I’ve long been an admirer of Police General Egay Aglipay, the head of the PNP Capital Region Command. He’s tough, fair, and honest. But why, oh, why is he overstating the security arrangements? On TV last night, General Aglipay disclosed that a "security check" on PNP personnel in Metro Manila had been undertaken, with the admonition that if any of our cops were to be approached by hostile elements they should report the matter to their superiors in the PNP top command. He further warned that PNP personnel should always observe the chain of command. Sanamagan, Egay: If security checks have to be conducted on some cops because we don’t trust their loyalty, the matter should have been kept secret. To shout that to the four winds would inevitably cause public unease.

Oh, well. The public doesn’t trust policemen anyway, even more so when it’s being announced that they don’t trust each other.

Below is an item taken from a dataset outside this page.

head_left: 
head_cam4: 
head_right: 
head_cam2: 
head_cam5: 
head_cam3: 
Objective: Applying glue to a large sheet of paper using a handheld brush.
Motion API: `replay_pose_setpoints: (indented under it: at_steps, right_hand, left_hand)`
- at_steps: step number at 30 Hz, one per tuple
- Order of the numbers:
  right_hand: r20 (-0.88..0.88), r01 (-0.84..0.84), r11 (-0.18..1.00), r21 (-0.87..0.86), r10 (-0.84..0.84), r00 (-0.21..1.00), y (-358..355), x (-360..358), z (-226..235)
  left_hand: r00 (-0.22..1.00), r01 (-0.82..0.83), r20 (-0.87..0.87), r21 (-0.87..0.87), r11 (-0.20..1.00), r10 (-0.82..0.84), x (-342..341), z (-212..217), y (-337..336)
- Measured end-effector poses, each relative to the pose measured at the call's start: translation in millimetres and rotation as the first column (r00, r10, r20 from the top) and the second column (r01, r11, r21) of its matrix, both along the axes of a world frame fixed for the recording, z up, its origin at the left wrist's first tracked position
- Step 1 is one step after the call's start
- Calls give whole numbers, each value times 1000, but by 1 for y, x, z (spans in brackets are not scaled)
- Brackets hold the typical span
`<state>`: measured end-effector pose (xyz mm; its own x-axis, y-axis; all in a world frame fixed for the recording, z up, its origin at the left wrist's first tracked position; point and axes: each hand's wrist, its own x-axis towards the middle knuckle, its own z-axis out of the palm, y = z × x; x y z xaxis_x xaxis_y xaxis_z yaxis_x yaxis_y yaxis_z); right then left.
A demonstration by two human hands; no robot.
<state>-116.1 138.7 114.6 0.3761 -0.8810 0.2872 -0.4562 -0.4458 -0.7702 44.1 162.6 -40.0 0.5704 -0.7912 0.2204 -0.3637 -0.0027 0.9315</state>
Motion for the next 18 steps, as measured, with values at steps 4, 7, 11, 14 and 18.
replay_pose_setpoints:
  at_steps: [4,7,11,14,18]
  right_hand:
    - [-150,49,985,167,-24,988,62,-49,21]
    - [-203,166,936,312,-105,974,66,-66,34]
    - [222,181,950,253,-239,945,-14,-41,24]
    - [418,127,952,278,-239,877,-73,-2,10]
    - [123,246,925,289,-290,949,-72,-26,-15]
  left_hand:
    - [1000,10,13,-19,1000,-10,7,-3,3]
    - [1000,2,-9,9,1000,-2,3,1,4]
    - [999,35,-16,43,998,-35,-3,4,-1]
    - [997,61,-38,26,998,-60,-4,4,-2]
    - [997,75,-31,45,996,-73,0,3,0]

I wish, once more, that it wasn’t too late (or is it?) to call all that EDSA DOS, People Power II nonsense off.

I think, in the end, that Supreme Court Justices Jose G. Vitug, Santiago Kapunan, Consuelo Ynares-Santiago, and Angelina Gutierrez were absolutely right when they bravely expressed their apprehensions over "people power." In her written opinion, Justice Consuelo Ynares-Santiago described it as "an amorphous and indefinable concept." She pointedly asked: "… at what stage do people assembled en masse become a mob? And when do the actions of that mob, albeit unarmed or well-behaved, become people power."

This writer was one of the February 1986 EDSA "people power" barricaders facing those tanks, armored cars, and tear gas in front of Camp Crame. But enough is enough. The first People Power was an explosion of spontaneous defiance, anger, and resentment against 14 years of dictatorship and martial law. It was a stand that toppled a ruthless dictator and his military monolith, and was admired and lauded all over the world.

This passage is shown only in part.